Diese Erklärung wurde vom ungarischen Außenminister Peter Szijjártó nach einem Treffen der EU-Außenminister in Brüssel abgegeben.

Er betonte, ob dies der Fall sei Ein Plan kommt nicht zustande, Budapest wird den Ausschluss der Frage des Ölembargos gegen die Russische Föderation aus dem Sanktionspaket fordern. Eine weitere Option ist eine unbefristete Ausnahme für den Kauf von russischem Pipelineöl für Ungarn.

“Die Europäische Kommission hat mit ihrem Vorschlag Probleme verursacht, daher hat Ungarn das Recht, von der EU zu erwarten, dass sie sich meldet mit einer Lösung: Investitionen finanzieren und 15-18 Milliarden Euro entschädigen“, sagte Szijjarto.
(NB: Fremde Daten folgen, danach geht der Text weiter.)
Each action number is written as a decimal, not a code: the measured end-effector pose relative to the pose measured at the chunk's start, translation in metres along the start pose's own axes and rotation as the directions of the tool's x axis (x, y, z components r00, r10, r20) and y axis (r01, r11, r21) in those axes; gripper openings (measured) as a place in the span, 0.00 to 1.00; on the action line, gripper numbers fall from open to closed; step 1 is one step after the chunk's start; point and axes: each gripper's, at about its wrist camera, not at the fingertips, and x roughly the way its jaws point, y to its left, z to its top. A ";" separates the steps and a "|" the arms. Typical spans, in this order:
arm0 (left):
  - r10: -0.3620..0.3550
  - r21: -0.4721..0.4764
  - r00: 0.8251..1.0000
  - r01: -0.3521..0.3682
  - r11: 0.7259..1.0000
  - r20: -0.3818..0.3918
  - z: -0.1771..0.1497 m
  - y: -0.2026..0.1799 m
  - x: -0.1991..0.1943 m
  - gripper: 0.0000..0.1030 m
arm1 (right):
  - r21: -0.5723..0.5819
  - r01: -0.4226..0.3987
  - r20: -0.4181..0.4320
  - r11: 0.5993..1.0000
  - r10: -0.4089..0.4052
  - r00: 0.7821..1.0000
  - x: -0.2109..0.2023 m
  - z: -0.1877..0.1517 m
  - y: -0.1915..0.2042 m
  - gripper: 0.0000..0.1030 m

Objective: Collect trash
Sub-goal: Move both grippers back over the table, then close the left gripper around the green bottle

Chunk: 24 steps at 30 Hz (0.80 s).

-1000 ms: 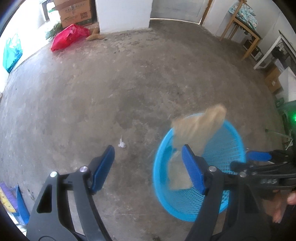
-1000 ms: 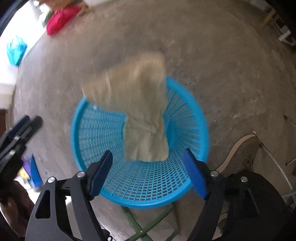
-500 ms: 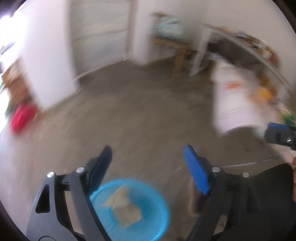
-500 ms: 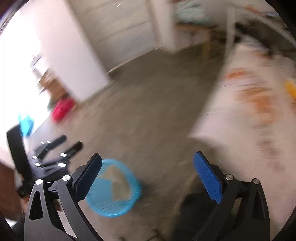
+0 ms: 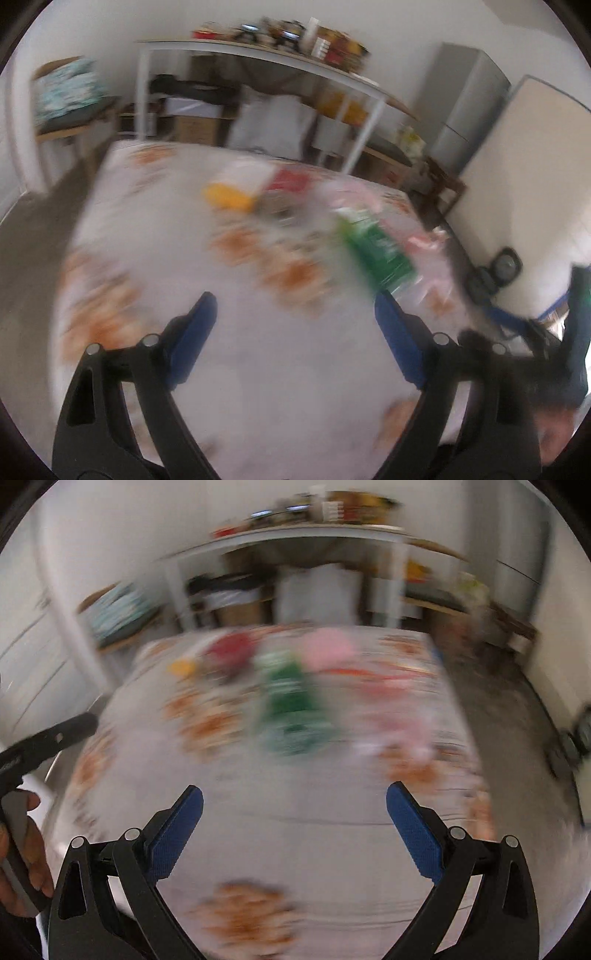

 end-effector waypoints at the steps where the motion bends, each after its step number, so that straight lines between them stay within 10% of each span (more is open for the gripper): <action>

Ihm zufolge wird das Ölembargo gegen die Russische Föderation zu einer Erhöhung des Treibstoffverbrauchs führen Preise in Ungarn um 55-60 %. Er wies darauf hin, dass bisher keine finanziellen Vorschläge von der Europäischen Kommission eingegangen seien.

Erinnern Sie sich daran, dass das Energieministerium Orbans Widerwillen erklärte, russische Energiequellen aufzugeben: Ungarn hat ein korruptes Gas Vertrag mit der Russischen Föderation.